Economic and Access Factor Issues
Although scientific and regulatory achievements usually occupy the pages of most journals, the economic aspect of the issue is one of the most urgent ones related to the treatment of rare diseases. Many of the newly legally endorsed therapies especially of those that are based on genes and cell are disgraceful in cost, such as when they reach the several hundred thousands of dollars or much more in per patient.
This brings challenging issues of sustainability, healthcare equity and access to the world. In more affluent health systems, these costs can be soaked up by creative payment systems, whereas in low- and middle-income countries, patients will be left in the pitch. The task for the rare disease community at the global level is how it continues to sustain scientific progress without negatively impacting on the affordability and accessibility. Breakthroughs unless there are deliberate strategies can easily widen the disparities in healthcare rather than reduce them.
Digital Tool and Real-World Evidence Integration
Real-world data collection, as well as the use of technologies associated with digital health, are increasingly becoming required in the context of rare disease trials, given that such initiatives are well-known in having a small sample size. Wearables and remote monitoring as well as patient-reported outcomes offer the ability to continuously evaluate patients beyond the clinic in a way that could be used to justify approvals and post-market surveillance by bolstering datasets. Regulators are finding acceptance to such evidence, but knowing that simplistic trial design is not always practical in rare and rarest diseases.
This convergence of these tools reflects a wider change in medicine: insular disease research is leading the way in new strategies that, one day, may have an impact on mainstream therapeutic development.

Laying It Forward: The Future Perspective
Recent achievements can be discussed as a start of a longer way. It can be expected that in the future:
• The spread of gene editing to larger, or even in vivo populations, with direct delivery to the tissue of interest.
• The use of combination therapies whereby small molecules, gene therapies and supportive therapies are synergistic.
Global clinical trial networks are structured in a way that eliminates fragmentation and speeds up the recruitment.

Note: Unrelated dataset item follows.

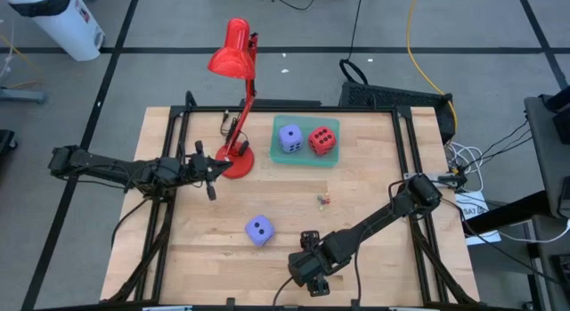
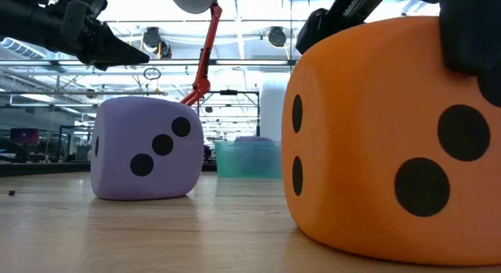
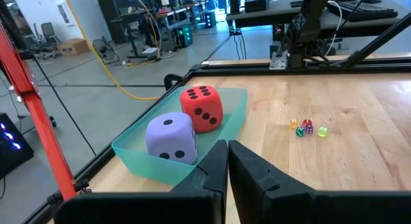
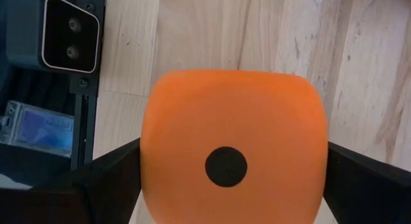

• Ethical considerations that concern both the potential benefits of highly individualized interventions, and the issue of equity, privacy, and the safety long term.
The rate of innovation also implies that numerous rare diseases that have been regarded as incurable have possible treatments in the near future. The difficulty will be the challenge not to leave the improvement available to a group of people, but to spread it to the whole world of different types of patients.
Conclusion
The historical transformation of the domain in rare disease care is taking place. Regulatory clearances of the initial treatments of routine diseases, introduction of oral and patient-convenient products, the explosion of gene and cell therapies, and the ability of regulatory agencies to compromise all amount to an unprecedented period of innovation.
The developments are not merely science-based but also very human. This is symbolic of the strength of the patients/families, scientists, and regulators who share the same belief that there is no disease so rare that it cannot be treated. It can now be asked how these milestones can be converted into global, affordable, and sustainable healthcare.
As we are currently on the edge of a new epoch, not only rare diseases are defined by scarcity or ignorance anymore. They are instead being made into indicators of innovation, togetherness, and hope. The achievements of nowadays form the base of a world, where all patients will remain optimistic to get treatment regardless of the infrequency of the condition they have, and they have to lead a better life.